The model, as many others, depends on the training corpus (sample). So, we always face problems like items not seen in the training data (unknown words/ unobserved n-grams), as well as balance weight between frequent and infrequent ngrams.

There are a number of ways to fix it.

First, if the item is not seen, there may be several reasons:

(some) word(s) contain typos,
the last entered word is incomplete,
it’s really unseen in a training set.

In case of typos, can be used different string metrics, i.e. Q-gram, Jaccard, Cosine.

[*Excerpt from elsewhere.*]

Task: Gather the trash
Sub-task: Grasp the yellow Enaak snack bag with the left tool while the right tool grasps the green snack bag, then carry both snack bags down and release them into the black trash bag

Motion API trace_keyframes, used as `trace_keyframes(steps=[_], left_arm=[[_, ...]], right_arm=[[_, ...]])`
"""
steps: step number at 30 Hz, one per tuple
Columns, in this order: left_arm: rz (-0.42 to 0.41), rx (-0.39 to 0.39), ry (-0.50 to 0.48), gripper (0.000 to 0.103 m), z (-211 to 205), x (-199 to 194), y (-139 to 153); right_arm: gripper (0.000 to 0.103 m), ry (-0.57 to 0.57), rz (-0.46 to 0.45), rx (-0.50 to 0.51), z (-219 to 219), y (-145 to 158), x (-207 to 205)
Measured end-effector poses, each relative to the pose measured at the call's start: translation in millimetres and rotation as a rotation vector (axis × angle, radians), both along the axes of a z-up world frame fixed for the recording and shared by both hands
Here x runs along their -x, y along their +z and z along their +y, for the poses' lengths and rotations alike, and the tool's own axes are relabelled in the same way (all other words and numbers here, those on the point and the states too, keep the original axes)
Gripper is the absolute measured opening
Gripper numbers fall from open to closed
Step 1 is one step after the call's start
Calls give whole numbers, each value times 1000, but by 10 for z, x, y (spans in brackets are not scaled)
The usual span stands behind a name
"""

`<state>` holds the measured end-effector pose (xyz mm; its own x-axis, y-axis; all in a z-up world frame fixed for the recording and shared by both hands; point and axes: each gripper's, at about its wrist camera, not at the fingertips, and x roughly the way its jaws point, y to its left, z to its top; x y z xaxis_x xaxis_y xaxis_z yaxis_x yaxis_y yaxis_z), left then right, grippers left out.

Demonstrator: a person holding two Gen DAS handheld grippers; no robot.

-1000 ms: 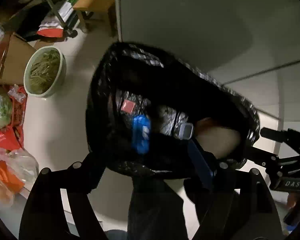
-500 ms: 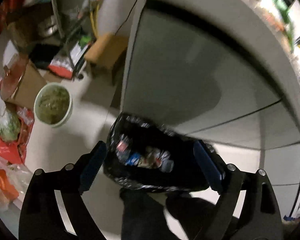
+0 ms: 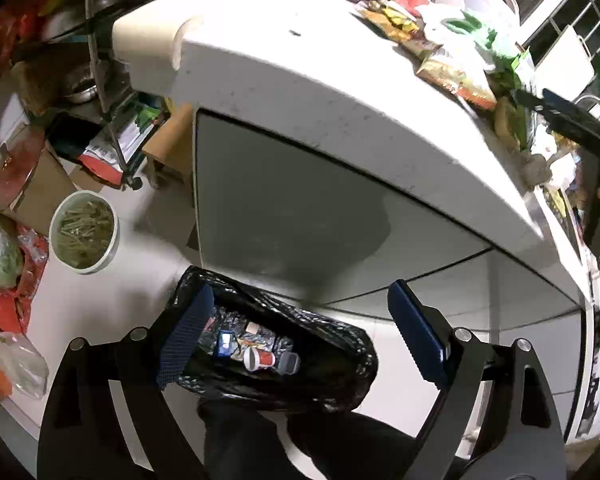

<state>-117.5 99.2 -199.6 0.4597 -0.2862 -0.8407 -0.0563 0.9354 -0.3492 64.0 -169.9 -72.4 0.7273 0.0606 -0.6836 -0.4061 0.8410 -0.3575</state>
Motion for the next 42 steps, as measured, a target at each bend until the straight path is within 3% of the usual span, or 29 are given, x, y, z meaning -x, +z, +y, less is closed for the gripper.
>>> trace_keyframes(steps=[3,5,8,15,18,22,29,30,31,34,42], left_arm=[[-26,26,2,87,-76,-39,125],[-51,38,-5,87,-139,-97,230],[-105,60,-26,87,-277,-258,405],[-219,57,-117,87,-760,-911,762],[-228,55,-145,87,-946,-1212,821],[-207,56,-177,87,-1129,-1513,817],[-132,15,-108,87,-1179,-1911,686],[-131,16,-116,81,-1178,-1927,684],[-129,14,-124,67,-1185,-1946,684],[-118,13,-154,53,-1193,-1984,692],[-134,108,-193,44,-1002,-1638,871]], right_arm=[[93,19,26,1,31,-53,-97],[71,37,56,-5,29,-46,-126],[62,41,22,-58,-75,145,-42],[62,1,-100,-258,-413,865,328],[63,-24,-115,-332,-558,1016,470],[63,-60,-109,-390,-697,1030,685],[63,-113,-68,-447,-793,870,882],[63,-118,-63,-454,-799,850,899],[63,-120,-59,-458,-801,836,905],[63,-131,-46,-476,-801,793,932],[63,-122,-40,-538,-713,827,964]])
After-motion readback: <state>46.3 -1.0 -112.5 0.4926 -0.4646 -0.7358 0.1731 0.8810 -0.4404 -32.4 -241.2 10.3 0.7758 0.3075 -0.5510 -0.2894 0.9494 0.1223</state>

The incomplete word problem can be resolved by considering whether the last character is a space.

As for the problem with unseen items, it is also associated with infrequent ones. A good analysis of this issue is given in “Speech and Language Processing” by Jurafsky & Martin (chapters 3.3, 3.4).

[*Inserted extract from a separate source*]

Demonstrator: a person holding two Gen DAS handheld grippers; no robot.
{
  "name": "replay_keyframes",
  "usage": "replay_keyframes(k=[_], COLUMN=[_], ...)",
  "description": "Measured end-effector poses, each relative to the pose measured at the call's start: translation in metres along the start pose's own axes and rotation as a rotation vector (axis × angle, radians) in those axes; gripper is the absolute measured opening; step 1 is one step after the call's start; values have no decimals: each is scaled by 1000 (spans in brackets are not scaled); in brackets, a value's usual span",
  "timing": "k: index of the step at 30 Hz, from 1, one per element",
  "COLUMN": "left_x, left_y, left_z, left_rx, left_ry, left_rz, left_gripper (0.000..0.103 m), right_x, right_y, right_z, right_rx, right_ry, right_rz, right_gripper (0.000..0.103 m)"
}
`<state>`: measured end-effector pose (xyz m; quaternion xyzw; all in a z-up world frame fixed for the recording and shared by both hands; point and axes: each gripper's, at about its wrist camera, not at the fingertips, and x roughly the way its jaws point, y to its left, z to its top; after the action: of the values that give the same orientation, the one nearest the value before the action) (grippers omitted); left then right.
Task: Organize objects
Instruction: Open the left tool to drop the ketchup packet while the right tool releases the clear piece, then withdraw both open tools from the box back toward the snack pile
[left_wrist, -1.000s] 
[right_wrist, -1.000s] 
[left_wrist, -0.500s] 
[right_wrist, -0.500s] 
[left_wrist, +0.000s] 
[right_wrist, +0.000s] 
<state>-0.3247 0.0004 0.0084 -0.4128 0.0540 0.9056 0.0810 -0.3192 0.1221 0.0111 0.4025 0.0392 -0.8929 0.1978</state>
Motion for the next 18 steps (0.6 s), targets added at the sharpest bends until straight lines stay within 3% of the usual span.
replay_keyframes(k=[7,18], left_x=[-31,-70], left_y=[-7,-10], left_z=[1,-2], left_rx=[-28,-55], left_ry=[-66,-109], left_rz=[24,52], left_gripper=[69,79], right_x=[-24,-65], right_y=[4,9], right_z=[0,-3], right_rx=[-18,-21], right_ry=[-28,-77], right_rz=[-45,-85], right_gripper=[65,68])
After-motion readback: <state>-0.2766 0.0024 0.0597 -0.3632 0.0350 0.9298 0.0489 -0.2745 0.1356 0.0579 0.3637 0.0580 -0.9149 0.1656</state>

For example, for unknown words (OOV - out of vocabulary), a pseudo-word called ‘UNK’ is created. Then, all words that occur fewer than n times in the training set can be replaced by ‘UNK’, or the top, say, 50 000 words by frequency are chosen, and the rest are replaced by ‘UNK’.

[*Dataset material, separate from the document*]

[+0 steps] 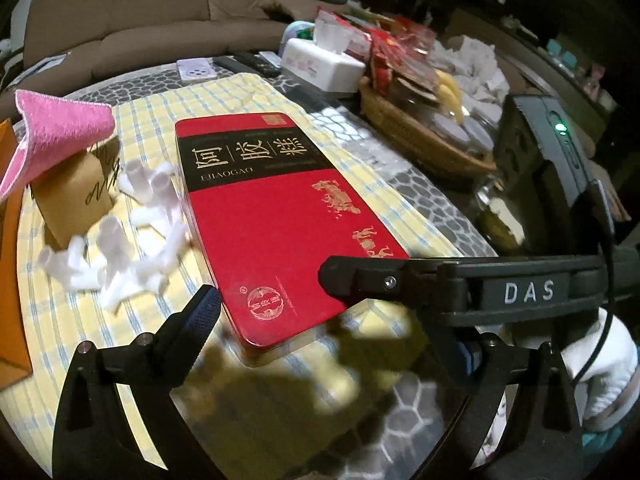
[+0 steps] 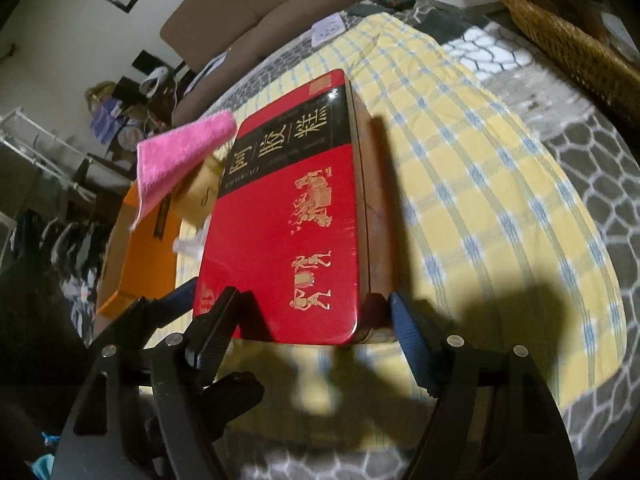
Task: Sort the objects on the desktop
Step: 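Close the left and right tools on opposite sides of the red tin box, then lift the red tin box with both tools and carry it over the orange box, then lower the red tin box with both tools into the orange box, then open both tools to release the tin and withdraw them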
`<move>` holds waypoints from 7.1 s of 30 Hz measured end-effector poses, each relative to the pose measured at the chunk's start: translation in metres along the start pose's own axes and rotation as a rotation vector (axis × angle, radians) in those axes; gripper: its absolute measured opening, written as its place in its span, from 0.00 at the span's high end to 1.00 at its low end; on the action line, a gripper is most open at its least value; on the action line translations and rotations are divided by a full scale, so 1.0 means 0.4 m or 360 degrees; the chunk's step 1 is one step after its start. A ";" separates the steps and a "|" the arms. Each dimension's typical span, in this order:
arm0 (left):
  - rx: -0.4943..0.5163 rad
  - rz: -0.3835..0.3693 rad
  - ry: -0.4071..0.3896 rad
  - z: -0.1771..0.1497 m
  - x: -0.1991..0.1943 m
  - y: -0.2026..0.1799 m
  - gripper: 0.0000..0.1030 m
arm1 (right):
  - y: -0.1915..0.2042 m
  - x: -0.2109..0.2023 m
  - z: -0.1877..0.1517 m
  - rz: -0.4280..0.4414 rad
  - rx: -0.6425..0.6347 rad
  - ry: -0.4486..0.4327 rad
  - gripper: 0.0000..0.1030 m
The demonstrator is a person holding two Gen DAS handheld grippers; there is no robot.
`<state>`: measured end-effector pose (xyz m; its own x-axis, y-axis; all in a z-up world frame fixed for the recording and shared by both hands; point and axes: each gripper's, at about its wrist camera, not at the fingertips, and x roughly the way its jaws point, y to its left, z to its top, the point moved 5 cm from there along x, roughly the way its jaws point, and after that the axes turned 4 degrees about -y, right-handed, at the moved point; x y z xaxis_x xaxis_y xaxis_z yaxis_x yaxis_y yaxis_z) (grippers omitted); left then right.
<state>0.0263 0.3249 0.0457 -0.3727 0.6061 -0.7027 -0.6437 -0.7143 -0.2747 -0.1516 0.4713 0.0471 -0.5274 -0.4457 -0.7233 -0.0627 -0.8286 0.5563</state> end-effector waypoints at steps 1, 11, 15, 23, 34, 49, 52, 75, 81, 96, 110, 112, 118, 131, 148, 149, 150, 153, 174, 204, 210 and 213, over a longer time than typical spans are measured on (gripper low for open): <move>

In general, while dealing with zero-frequency (unobserved) words/ngrams, it is necessary to smooth probability distributions by assigning to them non-zero probabilities. There are different smoothing approaches, e.g.:

Stupid backoff
Katz backoff
Kneser-Ney smoothing
Simple Good-Turing smoothing
Linear interpolation (taking the weighted mean of the unigram, bigram, and trigram)
Laplace/ Lidstone’s additive smoothing

Stupid Backoff algorithm implementation

Here is implemented Stupid backoff model, since it’s also the simplest solution for web-scale ngrams, computing ngrams-score (rather than a probability) on very large datasets very quickly. If the model meets ngram with a zero count, it simply backoff to a lower order ngram, weighed by a fixed (context-independent) weight:

\(S(w_i|w^{i-1}_{i-k+1}) = \left\{ \begin{array}{ll} \frac{f(w^i_{i-k+1})}{f(w^{i-1}_{i-k+1})} & \mbox{if \(f(w^i_{i-k+1})>0\)};\\\alpha \cdot S(w_i|w^{i-1}_{i-k+2}) & \mbox{otherwise}\end{array} \right.\)

where

\(w^L_1 = (w_1,...,w_L)\) is a string of \(L\) tokens
\(w^j_i\) is a substring of \(w^L_1\)
\(f(w^j_i)\) is the frequency of occurrence of that substring in the training data.

The recursion ends at unigrams: \(S(w_i) = \frac{f(w_i)}{N}\) with \(N\) being the size of the training corpus.

The backoff factor \(\alpha\) authors of the model empirically set to \(\alpha = 0.4\).

This algorithm is implemented in the wnexxt function (Appendix: wnexxt).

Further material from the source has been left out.